Accelerometer-measured physical activity and sedentary time among children and their parents in the UK before and after COVID-19 lockdowns: a natural experiment

Int J Behav Nutr Phys Act. 2022 May 16;19(1):51. doi: 10.1186/s12966-022-01290-4.

Abstract

Background: Restrictions due to the coronavirus disease 2019 (COVID-19) pandemic reduced physical activity provision for both children and their parents. Recent studies have reported decreases in physical activity levels during lockdown restrictions, but these were largely reliant on self-report methods, with data collected via unrepresentative self-report surveys.
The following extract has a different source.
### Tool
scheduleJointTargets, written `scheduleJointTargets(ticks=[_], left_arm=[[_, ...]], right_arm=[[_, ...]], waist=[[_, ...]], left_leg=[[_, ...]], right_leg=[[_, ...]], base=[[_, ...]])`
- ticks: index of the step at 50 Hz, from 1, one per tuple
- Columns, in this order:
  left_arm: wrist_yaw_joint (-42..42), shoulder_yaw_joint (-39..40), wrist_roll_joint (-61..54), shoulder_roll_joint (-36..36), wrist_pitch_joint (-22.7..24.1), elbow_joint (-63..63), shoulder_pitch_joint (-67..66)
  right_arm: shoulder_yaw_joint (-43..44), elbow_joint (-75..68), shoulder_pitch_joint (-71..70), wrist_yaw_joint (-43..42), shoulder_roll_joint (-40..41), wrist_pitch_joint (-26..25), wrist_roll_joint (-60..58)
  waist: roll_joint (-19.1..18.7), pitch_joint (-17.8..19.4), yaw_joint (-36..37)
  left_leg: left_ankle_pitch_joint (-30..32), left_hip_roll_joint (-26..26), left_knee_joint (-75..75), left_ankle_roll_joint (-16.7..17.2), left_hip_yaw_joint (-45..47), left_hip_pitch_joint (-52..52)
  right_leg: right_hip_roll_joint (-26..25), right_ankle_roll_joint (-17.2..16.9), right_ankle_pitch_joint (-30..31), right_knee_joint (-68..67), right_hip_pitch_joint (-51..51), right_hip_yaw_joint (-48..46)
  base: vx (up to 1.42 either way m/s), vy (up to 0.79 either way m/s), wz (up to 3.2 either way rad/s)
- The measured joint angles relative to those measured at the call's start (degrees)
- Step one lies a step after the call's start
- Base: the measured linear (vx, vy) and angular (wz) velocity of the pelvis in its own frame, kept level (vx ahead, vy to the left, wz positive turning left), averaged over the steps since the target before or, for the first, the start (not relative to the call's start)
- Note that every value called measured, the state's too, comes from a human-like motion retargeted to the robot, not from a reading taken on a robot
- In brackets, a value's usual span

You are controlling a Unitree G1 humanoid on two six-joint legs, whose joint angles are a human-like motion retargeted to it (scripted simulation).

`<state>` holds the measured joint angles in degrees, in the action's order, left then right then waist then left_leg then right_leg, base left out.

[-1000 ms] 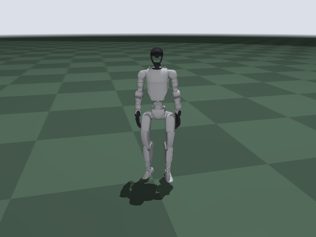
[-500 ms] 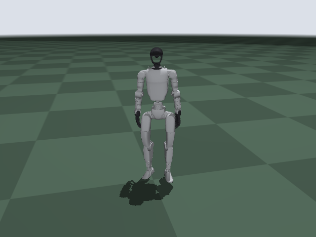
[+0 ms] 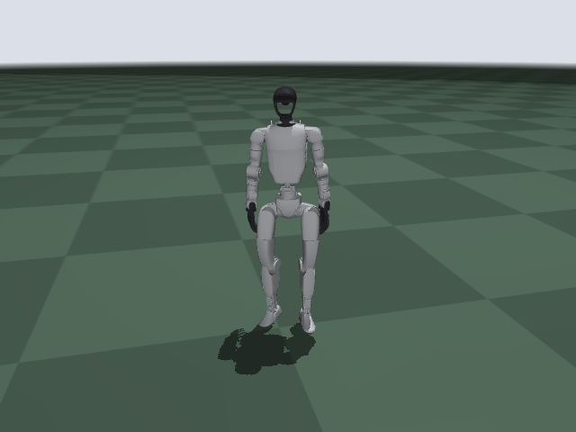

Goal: Upper body actions

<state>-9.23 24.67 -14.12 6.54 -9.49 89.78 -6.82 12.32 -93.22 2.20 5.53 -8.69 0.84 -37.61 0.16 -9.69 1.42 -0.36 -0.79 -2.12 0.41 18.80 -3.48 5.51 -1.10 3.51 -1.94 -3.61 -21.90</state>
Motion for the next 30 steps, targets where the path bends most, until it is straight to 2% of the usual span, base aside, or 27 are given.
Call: scheduleJointTargets(ticks=[30], left_arm=[[0.0, 0.1, -0.4, -0.2, 0.1, 0.0, 0.0]], right_arm=[[0.1, -0.1, 0.0, 0.3, 0.1, 0.0, 0.0]], waist=[[0.2, 0.0, 0.0]], left_leg=[[0.0, -0.2, 0.1, 0.0, 0.0, 0.1]], right_leg=[[-0.1, -0.1, -0.1, 0.1, 0.1, -0.1]], base=[[0.0, 0.0, 0.0]])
The post-pandemic impacts on children's activity levels remain unknown. A key question is how active children become once lockdown restrictions are lifted.

Methods: Active-6 is a repeated cross-sectional natural experiment. Accelerometer data from 1296 children aged 10-11 and their parents were collected in 50 schools in the Greater Bristol area, UK in March 2017-May 2018 (pre-COVID-19 comparator group), and compared to 393 children aged 10-11 and parents in 23 of the same schools, collected in May-December 2021. Mean minutes of accelerometer-measured moderate-to-vigorous physical activity (MVPA) were derived for weekdays and weekend and compared pre- and post-lockdown via linear multilevel models.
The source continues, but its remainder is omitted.